> [AVAILABLE DATA]
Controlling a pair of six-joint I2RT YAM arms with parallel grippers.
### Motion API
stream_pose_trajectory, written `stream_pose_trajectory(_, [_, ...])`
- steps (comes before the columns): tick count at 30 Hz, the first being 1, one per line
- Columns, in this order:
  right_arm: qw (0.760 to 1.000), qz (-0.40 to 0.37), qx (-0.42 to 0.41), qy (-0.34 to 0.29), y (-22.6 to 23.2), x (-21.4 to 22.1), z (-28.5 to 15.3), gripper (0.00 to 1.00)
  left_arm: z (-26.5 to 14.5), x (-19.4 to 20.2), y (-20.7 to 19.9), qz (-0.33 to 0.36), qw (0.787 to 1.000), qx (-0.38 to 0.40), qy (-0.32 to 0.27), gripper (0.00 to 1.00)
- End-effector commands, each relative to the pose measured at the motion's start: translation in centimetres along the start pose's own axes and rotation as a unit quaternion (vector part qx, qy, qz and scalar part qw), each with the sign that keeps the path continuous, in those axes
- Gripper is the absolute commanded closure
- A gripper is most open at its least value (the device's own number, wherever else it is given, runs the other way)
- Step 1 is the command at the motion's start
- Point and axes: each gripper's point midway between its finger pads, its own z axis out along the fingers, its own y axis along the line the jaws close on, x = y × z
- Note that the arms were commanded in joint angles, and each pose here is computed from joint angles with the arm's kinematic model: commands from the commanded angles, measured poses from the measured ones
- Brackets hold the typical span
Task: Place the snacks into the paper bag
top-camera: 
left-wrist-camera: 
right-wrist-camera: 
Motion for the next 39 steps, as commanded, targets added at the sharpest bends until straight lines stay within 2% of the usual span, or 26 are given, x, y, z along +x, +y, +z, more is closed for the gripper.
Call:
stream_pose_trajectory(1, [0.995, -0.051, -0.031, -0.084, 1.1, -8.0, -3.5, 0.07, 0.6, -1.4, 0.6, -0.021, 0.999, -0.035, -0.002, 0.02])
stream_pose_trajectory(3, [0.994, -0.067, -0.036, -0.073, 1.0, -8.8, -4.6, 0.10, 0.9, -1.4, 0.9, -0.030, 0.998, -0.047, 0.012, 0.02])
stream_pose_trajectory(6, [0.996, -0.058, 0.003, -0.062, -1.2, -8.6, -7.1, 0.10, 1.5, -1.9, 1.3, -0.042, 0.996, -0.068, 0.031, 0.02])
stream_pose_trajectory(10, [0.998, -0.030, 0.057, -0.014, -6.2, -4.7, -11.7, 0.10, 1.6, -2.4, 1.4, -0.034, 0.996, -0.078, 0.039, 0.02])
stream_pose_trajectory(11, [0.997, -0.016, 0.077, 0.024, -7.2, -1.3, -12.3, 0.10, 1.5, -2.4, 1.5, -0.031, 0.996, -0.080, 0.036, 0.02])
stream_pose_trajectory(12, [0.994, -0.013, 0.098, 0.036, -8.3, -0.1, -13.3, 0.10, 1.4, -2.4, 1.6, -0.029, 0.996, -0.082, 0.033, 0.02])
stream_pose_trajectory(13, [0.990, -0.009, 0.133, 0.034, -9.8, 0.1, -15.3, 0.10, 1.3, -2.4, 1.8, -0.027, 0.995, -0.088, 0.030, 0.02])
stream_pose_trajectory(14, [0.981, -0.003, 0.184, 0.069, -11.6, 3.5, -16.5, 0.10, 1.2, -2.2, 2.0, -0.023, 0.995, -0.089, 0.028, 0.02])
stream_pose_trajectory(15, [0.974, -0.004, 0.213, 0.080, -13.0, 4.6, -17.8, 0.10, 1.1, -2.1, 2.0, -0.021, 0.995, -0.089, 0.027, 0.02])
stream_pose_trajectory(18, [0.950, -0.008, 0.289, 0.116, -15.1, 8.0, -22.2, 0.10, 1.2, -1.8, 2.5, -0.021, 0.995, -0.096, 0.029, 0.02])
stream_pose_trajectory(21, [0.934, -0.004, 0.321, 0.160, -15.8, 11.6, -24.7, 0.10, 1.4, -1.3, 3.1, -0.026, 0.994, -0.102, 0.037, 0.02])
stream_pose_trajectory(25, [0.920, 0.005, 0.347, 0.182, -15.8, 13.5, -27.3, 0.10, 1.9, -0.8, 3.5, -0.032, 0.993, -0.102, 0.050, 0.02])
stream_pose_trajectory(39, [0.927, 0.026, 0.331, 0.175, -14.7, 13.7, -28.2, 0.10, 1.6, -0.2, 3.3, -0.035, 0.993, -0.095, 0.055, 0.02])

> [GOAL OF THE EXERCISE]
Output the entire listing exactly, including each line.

> [REPLY]
Controlling a pair of six-joint I2RT YAM arms with parallel grippers.
### Motion API
stream_pose_trajectory, written `stream_pose_trajectory(_, [_, ...])`
- steps (comes before the columns): tick count at 30 Hz, the first being 1, one per line
- Columns, in this order:
  right_arm: qw (0.760 to 1.000), qz (-0.40 to 0.37), qx (-0.42 to 0.41), qy (-0.34 to 0.29), y (-22.6 to 23.2), x (-21.4 to 22.1), z (-28.5 to 15.3), gripper (0.00 to 1.00)
  left_arm: z (-26.5 to 14.5), x (-19.4 to 20.2), y (-20.7 to 19.9), qz (-0.33 to 0.36), qw (0.787 to 1.000), qx (-0.38 to 0.40), qy (-0.32 to 0.27), gripper (0.00 to 1.00)
- End-effector commands, each relative to the pose measured at the motion's start: translation in centimetres along the start pose's own axes and rotation as a unit quaternion (vector part qx, qy, qz and scalar part qw), each with the sign that keeps the path continuous, in those axes
- Gripper is the absolute commanded closure
- A gripper is most open at its least value (the device's own number, wherever else it is given, runs the other way)
- Step 1 is the command at the motion's start
- Point and axes: each gripper's point midway between its finger pads, its own z axis out along the fingers, its own y axis along the line the jaws close on, x = y × z
- Note that the arms were commanded in joint angles, and each pose here is computed from joint angles with the arm's kinematic model: commands from the commanded angles, measured poses from the measured ones
- Brackets hold the typical span
Task: Place the snacks into the paper bag
top-camera: 
left-wrist-camera: 
right-wrist-camera: 
Motion for the next 39 steps, as commanded, targets added at the sharpest bends until straight lines stay within 2% of the usual span, or 26 are given, x, y, z along +x, +y, +z, more is closed for the gripper.
Call:
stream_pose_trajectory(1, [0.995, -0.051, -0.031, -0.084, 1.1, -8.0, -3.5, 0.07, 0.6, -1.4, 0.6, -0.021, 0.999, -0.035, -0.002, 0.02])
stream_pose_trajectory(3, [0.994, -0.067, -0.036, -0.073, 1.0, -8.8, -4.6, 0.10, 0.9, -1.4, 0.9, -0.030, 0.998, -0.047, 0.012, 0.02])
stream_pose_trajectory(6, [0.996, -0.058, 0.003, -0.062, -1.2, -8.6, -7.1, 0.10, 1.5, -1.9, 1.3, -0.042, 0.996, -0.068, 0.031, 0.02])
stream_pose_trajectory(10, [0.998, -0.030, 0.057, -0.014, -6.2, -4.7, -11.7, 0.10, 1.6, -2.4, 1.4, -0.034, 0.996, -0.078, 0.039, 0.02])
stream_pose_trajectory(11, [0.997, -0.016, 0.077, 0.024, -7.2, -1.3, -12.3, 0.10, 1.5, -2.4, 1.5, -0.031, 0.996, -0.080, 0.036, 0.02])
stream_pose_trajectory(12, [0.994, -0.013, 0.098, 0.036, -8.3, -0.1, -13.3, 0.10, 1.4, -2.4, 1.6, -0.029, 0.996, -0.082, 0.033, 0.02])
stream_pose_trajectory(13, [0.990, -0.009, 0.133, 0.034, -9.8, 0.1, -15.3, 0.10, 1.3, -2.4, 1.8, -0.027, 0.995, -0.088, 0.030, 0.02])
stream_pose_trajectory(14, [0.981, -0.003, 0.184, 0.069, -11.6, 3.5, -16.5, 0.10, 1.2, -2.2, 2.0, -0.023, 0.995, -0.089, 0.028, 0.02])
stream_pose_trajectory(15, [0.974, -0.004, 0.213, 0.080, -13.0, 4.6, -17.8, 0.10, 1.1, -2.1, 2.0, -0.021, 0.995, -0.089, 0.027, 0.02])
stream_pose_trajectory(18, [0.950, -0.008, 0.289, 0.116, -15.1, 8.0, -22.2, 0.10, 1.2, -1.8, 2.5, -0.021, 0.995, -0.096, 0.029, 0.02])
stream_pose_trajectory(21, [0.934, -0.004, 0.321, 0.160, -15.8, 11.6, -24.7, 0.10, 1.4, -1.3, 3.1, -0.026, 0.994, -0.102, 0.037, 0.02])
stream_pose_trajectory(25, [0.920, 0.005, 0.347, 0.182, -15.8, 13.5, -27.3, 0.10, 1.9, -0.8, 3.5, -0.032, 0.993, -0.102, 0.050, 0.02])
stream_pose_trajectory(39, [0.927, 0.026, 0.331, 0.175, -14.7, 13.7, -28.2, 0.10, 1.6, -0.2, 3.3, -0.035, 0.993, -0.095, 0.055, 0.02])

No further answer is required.